Text available at Wikisource
- Country: United States
- Language: English
- Genres: Horror Science fictionshort story

Publication
- Published in: Town Topics
- Media type: Print (magazine)
- Publication date: December 7, 1893

= The Damned Thing =

Short story by Ambrose Bierce

"The Damned Thing" is a horror short story written by American Civil War soldier, wit, and writer Ambrose Bierce. It first appeared in Town Topics on December 7, 1893.

==Summary==
"The Damned Thing" is written in four parts, each with a comical subtitle. The story begins in Hugh Morgan's cabin, where local men have gathered around the battered corpse of Hugh Morgan to hold an inquest concerning his death. William Harker, a witness to the death, enters and is sworn in by the coroner to relate the circumstances. William reads a prepared statement about a hunting and fishing outing undertaken with Morgan. He and Morgan encountered a series of disturbances that Morgan referred to as "that damned thing". During the last encounter, Morgan fired his gun in fear, then fell to the ground and cried out in mortal agony. Harker saw his companion moving violently and erratically, while shouting and making disturbing cries. He thought Morgan was having convulsions because he didn't appear to be under attack. By the time Harker reached Morgan, Morgan was dead.

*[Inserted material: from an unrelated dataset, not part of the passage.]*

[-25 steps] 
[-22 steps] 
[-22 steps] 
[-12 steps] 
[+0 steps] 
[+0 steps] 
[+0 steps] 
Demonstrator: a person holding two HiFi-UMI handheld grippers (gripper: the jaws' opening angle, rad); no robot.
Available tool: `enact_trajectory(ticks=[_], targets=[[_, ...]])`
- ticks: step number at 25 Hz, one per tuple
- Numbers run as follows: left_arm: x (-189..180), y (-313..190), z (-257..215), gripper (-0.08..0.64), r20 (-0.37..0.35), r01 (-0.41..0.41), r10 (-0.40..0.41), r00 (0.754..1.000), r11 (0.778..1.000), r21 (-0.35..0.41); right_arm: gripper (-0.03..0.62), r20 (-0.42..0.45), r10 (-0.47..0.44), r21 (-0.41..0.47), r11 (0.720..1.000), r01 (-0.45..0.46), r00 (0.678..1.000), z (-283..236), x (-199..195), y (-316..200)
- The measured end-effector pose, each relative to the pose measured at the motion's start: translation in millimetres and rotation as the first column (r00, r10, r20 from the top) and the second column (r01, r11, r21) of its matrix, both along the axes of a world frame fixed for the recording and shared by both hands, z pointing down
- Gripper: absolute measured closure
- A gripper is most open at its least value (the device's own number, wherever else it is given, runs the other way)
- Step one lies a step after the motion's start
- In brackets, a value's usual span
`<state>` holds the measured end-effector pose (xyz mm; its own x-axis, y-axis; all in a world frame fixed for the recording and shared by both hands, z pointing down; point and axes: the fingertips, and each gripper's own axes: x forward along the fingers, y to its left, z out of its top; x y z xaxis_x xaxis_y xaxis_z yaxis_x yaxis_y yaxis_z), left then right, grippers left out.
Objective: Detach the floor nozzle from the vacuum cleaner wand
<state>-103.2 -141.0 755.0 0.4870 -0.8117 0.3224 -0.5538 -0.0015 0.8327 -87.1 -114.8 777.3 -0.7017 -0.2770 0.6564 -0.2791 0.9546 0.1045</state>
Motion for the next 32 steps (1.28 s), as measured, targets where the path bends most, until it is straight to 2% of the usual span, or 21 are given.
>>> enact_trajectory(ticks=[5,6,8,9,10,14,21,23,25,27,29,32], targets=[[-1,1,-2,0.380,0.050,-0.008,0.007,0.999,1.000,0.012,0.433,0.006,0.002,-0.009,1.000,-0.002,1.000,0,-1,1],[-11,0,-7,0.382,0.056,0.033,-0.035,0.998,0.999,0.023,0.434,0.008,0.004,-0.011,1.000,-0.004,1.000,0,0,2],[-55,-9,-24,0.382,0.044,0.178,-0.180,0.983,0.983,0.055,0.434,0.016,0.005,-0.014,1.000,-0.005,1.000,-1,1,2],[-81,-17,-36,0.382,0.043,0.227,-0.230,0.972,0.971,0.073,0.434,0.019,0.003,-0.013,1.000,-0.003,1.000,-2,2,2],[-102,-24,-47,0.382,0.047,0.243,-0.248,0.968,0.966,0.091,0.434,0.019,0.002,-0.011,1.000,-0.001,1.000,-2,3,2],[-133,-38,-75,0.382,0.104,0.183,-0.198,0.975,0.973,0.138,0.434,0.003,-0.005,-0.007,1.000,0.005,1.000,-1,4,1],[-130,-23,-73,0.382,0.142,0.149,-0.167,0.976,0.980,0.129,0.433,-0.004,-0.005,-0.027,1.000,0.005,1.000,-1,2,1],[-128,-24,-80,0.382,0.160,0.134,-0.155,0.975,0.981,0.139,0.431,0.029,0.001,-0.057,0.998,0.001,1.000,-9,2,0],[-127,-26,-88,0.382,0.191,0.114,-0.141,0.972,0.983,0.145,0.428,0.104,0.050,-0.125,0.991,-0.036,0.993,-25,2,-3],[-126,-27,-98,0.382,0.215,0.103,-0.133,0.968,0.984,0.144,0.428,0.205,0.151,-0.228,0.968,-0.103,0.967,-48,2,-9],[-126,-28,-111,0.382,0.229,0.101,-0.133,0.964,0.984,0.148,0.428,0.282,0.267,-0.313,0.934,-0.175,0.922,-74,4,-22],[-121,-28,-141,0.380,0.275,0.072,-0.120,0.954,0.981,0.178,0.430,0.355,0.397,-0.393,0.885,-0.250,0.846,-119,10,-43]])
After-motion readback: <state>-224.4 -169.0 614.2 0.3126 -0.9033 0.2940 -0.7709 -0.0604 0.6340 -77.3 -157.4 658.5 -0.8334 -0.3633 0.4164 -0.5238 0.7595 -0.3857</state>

The coroner states that Morgan's diary contains no evidence in the matter of his death. A juror implies that Harker's testimony is symptomatic of insanity, and Harker leaves the inquest in anger. The jury concludes that Morgan was killed by a mountain lion.

The story becomes epistolary in nature, detailing entries from Morgan's diary. The journal covers the events leading up to Morgan's death as he becomes aware of an invisible creature that he is hunting. He infers that it lacks color or has a color that renders it invisible, but, to make sure he is not insane, he plans to invite Harker with him when he hunts "the damned thing".

== Analysis ==
Fighting invisible monsters is a classic horror trope that may be traced to the invisible supernatural entities in Fitz-James O'Brien's "What Was It?" (1859) and Guy de Maupassant's "The Horla" (1887). Later examples of invisibility in 19th-century fiction include "The Plattner Story" (1896) and The Invisible Man (1897) by H. G. Wells, and in 20th-century fiction "War with the Gizmos" (1958) by Murray Leinster.

In his take on the issue of invisibility, Bierce chose to "foreground the limitations of human senses", speculating that in the course of evolution an animal might have arisen whose color is invisible to the human eye. When accused of plagiarizing O'Brien, Bierce retorted that O'Brien's monster was "supernatural and impossible", whereas he described "a wild animal that cannot be seen, because, although opaque, like other animals, it is of invisible color". As a result, "The Damned Thing" has been classed as science fiction rather than as a Gothic narrative.

Bierce's quasi-scientific arguments for invisibility of certain creatures were later developed by H. P. Lovecraft in "The Colour Out of Space". In Lovecraft's story "The Unnamable", Randolph Carter is attacked by "some unseen entity of titanic size but undetermined nature".

==TV adaptations==
In 1975, Yugoslav broadcaster Radio Television Belgrade produced a TV movie entitled Prokletinja (Serbo-Croatian for "The Damned Thing"), based on the story and directed by Branko Pleša.

"The Damned Thing" was very loosely adapted into a 2006 film of the same name as part of the television series Masters of Horror. It was directed by Tobe Hooper and written by Richard Christian Matheson. The TV adaptation focuses on an invisible force wreaking havoc on a man's family and town that forces the town members to kill one other and themselves.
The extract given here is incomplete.